Small number of clusters correction when there is clustering in one treatment group only
Source:R/adj_factors_1armcluster.R
gamma_1armcluster.Rd
This function calculates a small cluster-design adjustment factor which can be used to adjusted effect sizes (independently of how clustering is handled) and the sampling variances from cluster-design studies that adequately handles clustering. This factor can be found in second term of Equation (5) from from Hedges & Citkowicz (2015, p. 1298). The factor is denoted as \(\gamma\) in WWC (2021). The same notion is used here and gave name to the function.
Arguments
- N_total
Numerical value indicating the total sample size of the study.
- Nc
Numerical value indicating the sample size of the arm/group that does not contain clustering.
- avg_grp_size
Numerical value indicating the average cluster size.
- ICC
Numerical value indicating the intra-class correlation (ICC) value.
- sqrt
Logical indicating if the square root of \(\gamma\) should be calculated. Default is
TRUE
.
Details
When calculating effect sizes from cluster-designed studies, it recommended (Hedges, 2007, 2011; Hedges & Citkowitz, 2015; WWC, 2021) to add an adjustment factor, \(\gamma\) to \(d\) whether or not cluster is adequately handled in the studies. Even if clustering is adequately handled, WWC also recommend to use \(\gamma\) as a small number of clusters correction to the variance component. The adjustment factor \(\gamma\) when there is clustering in one treatment group only is given by
$$\gamma = 1 - \dfrac{(N^C+n-2)\rho}{N-2}$$
where \(N\) is the total samples size, \(N^C\) is the sample size of the group without clustering, \(n\) is the average cluster size, and \(\rho\) is the (often imputed) intraclass correlation.

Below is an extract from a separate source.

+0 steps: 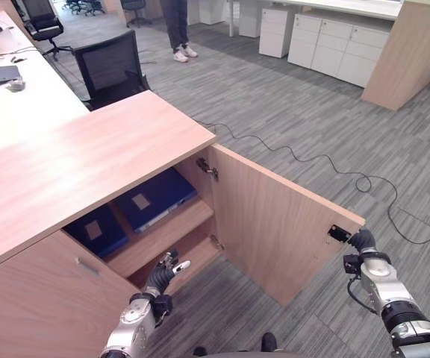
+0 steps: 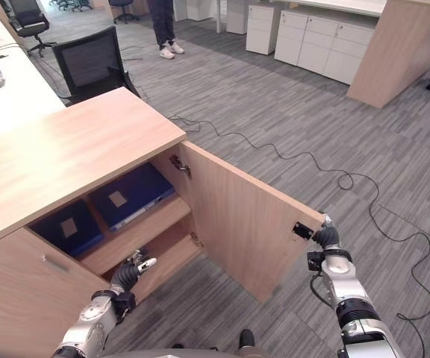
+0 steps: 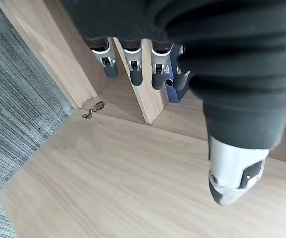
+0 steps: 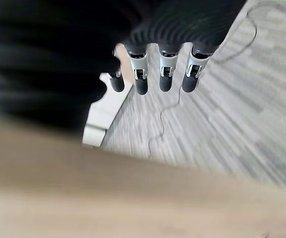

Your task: Put the empty folder in the office cabinet

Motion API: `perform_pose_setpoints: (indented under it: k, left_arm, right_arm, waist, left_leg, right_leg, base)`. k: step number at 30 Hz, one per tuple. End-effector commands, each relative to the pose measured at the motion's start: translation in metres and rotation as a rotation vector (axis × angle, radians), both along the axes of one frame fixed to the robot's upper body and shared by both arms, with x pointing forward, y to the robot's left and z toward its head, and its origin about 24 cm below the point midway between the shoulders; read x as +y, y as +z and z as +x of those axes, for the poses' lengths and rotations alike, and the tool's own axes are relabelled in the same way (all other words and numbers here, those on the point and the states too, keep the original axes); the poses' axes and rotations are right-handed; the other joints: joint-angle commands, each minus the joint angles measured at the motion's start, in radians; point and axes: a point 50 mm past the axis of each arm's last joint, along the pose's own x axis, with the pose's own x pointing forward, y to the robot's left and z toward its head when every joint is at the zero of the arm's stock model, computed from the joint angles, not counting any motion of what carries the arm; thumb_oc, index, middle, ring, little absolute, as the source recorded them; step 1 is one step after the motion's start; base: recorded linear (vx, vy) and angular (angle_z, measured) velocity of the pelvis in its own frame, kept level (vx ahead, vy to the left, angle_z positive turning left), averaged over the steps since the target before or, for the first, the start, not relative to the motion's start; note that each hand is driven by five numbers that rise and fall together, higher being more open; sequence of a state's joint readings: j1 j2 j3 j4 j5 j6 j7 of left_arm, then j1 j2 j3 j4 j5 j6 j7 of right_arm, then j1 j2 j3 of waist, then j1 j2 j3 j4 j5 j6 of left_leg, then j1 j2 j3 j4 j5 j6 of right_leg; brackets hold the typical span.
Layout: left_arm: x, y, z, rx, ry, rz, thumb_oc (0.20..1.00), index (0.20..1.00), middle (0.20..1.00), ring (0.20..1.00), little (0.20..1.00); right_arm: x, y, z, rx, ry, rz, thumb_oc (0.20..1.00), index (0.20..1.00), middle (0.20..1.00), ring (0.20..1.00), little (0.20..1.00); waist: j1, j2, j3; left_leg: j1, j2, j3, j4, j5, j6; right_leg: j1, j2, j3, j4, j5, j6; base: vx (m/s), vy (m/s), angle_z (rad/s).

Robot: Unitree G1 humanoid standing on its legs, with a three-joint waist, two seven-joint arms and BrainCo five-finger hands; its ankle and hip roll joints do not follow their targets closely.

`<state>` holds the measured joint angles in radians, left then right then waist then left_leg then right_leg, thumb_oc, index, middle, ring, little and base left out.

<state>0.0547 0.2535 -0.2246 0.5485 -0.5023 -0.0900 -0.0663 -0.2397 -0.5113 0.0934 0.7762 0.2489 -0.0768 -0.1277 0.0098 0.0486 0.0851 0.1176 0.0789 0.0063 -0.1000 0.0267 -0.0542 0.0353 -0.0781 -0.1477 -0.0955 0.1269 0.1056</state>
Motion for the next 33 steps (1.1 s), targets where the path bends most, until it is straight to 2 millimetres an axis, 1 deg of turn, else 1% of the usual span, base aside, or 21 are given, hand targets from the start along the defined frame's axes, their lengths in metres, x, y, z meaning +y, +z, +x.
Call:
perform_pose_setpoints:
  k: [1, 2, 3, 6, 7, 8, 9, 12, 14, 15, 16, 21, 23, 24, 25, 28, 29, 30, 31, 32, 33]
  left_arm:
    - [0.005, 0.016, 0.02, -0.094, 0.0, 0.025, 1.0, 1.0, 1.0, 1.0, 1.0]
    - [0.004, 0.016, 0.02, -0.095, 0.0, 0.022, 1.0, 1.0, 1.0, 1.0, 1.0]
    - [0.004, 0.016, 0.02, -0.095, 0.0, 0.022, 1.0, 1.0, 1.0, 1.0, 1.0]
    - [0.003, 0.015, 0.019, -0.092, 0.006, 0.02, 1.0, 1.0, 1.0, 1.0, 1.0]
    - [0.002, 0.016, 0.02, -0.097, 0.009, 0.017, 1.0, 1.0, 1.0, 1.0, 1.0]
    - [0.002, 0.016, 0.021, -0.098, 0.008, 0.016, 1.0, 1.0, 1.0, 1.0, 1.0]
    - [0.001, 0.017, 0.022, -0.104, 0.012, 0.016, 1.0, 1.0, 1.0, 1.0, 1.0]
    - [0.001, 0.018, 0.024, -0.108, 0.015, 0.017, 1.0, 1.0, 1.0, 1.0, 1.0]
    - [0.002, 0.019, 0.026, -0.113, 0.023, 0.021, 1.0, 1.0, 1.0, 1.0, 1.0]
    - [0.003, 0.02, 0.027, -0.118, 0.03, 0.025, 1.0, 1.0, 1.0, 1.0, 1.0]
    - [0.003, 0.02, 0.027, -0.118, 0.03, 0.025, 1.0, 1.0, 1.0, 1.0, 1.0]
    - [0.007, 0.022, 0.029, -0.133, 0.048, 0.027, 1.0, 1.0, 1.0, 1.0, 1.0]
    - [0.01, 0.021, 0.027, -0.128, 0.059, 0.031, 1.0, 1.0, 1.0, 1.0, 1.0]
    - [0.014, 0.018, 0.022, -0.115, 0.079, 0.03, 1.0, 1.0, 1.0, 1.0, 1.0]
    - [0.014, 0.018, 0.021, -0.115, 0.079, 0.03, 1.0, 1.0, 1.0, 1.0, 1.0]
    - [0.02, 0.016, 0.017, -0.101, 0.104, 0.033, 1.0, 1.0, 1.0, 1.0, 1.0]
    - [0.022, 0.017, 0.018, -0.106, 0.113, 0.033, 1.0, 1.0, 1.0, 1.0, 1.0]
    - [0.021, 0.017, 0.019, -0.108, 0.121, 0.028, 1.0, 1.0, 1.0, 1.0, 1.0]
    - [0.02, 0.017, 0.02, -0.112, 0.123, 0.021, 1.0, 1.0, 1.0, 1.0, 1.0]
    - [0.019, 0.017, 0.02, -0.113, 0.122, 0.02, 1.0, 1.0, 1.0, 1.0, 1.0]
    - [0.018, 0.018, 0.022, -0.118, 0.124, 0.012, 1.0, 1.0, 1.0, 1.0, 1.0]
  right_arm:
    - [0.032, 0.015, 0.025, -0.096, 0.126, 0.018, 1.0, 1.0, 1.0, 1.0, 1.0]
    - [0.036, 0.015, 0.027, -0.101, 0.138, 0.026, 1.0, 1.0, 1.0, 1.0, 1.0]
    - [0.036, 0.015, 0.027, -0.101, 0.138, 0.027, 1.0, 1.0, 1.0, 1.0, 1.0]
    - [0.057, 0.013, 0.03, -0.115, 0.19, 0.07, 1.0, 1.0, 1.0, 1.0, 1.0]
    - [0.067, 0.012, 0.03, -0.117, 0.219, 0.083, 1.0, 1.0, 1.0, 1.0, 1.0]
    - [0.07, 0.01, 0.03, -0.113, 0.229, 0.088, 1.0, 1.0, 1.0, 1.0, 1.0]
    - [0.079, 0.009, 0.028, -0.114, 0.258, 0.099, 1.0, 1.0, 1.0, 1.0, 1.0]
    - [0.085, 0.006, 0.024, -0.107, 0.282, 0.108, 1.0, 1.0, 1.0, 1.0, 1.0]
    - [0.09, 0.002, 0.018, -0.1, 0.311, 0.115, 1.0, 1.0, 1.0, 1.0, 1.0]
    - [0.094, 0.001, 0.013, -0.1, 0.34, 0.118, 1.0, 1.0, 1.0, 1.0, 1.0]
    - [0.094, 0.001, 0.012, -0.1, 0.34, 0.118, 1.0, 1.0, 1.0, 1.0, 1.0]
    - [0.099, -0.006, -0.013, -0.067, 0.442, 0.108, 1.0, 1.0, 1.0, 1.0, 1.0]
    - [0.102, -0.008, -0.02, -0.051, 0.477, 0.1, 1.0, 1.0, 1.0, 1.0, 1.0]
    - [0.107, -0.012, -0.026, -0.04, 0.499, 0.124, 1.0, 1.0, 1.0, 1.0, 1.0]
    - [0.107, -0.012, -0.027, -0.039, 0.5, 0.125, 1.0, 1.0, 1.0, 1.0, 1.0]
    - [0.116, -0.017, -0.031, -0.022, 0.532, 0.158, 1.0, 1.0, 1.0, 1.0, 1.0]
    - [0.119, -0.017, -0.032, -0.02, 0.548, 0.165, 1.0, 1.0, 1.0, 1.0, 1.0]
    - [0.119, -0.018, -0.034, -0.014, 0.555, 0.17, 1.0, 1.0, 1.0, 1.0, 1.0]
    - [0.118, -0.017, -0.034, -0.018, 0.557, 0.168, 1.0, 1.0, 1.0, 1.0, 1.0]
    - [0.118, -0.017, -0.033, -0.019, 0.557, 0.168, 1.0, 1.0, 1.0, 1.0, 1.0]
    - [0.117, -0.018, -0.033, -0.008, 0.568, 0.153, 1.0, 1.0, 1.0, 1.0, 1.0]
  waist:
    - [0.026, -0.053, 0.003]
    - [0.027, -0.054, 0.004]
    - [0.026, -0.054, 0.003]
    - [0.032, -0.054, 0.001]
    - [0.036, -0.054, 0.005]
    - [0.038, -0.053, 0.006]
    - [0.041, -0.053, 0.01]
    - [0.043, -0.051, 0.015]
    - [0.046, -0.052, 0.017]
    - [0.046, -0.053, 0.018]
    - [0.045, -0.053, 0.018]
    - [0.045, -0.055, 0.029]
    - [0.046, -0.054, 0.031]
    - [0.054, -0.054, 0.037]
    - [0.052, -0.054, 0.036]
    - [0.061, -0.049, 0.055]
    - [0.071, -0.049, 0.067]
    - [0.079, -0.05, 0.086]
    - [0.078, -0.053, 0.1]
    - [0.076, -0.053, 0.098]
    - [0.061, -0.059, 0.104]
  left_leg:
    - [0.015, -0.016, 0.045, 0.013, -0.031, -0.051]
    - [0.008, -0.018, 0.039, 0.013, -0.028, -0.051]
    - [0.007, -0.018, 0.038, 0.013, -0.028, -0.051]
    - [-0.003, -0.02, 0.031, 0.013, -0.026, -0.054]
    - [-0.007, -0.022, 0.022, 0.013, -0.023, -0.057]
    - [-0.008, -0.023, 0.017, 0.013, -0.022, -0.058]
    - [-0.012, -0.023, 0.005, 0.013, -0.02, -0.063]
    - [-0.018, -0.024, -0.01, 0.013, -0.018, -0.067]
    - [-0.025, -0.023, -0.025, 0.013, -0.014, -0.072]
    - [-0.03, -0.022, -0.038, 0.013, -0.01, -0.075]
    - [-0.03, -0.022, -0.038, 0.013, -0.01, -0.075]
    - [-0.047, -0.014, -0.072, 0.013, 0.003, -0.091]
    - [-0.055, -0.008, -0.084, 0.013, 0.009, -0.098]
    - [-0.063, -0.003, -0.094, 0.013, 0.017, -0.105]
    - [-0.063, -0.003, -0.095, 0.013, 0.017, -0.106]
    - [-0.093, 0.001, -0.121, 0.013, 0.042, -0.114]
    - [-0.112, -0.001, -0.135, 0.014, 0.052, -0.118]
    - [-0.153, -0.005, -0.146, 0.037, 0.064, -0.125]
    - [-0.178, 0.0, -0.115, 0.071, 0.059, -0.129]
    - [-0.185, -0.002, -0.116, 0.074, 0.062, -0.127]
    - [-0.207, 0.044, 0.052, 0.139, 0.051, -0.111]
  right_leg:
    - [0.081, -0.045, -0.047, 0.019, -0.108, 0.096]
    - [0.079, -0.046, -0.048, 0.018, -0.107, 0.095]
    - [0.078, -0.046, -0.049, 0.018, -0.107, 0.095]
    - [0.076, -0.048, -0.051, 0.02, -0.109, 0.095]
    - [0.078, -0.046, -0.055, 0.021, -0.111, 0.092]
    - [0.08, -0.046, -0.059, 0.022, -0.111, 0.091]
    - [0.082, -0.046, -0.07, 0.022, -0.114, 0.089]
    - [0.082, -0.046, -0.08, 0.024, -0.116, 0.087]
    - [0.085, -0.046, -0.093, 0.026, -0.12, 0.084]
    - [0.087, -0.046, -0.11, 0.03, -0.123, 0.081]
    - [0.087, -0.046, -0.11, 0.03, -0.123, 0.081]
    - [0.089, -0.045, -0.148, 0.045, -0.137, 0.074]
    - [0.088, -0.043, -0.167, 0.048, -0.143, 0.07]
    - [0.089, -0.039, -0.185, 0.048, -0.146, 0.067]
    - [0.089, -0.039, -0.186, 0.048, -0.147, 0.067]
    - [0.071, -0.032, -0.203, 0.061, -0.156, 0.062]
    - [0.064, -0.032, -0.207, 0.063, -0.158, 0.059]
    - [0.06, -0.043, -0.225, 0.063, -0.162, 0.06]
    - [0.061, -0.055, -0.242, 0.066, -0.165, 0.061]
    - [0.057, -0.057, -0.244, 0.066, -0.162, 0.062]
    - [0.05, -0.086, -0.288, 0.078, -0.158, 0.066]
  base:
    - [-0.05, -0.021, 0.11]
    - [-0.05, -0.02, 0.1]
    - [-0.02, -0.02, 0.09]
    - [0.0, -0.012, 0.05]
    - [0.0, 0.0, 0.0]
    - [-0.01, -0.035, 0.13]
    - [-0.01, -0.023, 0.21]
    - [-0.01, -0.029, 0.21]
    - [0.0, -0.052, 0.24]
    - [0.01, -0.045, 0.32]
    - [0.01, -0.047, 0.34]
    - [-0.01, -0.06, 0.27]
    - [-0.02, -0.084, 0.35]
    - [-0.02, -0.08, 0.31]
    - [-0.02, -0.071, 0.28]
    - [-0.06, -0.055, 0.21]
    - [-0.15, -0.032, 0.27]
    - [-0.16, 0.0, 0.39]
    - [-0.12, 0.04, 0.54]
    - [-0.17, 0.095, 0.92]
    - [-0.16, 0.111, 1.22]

Multiplying \(\gamma\) to posttest measures
To illustrate this procedure, let the naive estimator of Hedges' \(g\) be
$$g_{naive} = J\times \left(\dfrac{\bar{Y}^T_{\bullet\bullet} - \bar{Y}^C_{\bullet}}{S_T} \right)$$
where \(J = 1 - 3/(4df-1)\), \(\bar{Y}^T_{\bullet\bullet}\) it the average treatment effect for the treatment group containing clustering, \(\bar{Y}^C_{\bullet}\) is the average treatment effect for the group without clustering, and \(S_T\) is the standard deviation ignoring clustering. To account for the fact that \(S_T\) systematically underestimates the true standard deviation, \(\sigma_T\), making \(g\) larger than the true values of \(g\), i.e., \(\delta\), the cluster-adjusted effect size can be obtained from
$$g_T = g_{naive}\sqrt{\gamma}$$
if a study properly adjusted for clustering, the sampling variance of \(g_T\) (when based on posttest measures only) is given by
$$v_{g_T} = \left(\dfrac{1}{N^T} + \dfrac{1}{N^C}\right) \gamma + \dfrac{g^2_T}{2h} $$
where \(N^T\) is the sample size of the treatment group containing clustering and \(h\) is given by
$$ h = \dfrac{[(N-2)(1-\rho) + (N^T-n)\rho]^2} {(N-2)(1-\rho)^2 + (N^T-n)n\rho^2 + 2(N^T-n)(1-\rho)\rho}$$
where \(N\) is the total sample size. See also df_h_1armcluster
.
The reason why we do not multiply \(J^2\) to \(v_{g_T}\), as otherwise suggested by Borenstein et al. (2009, p. 27) and Hedges & Citkowitz (2015, p. 1299), is that Hedges et al. (2023, p. 12) showed in a simulation that multiplying \(J^2\) to \(v_{g_T}\) underestimates the true variance.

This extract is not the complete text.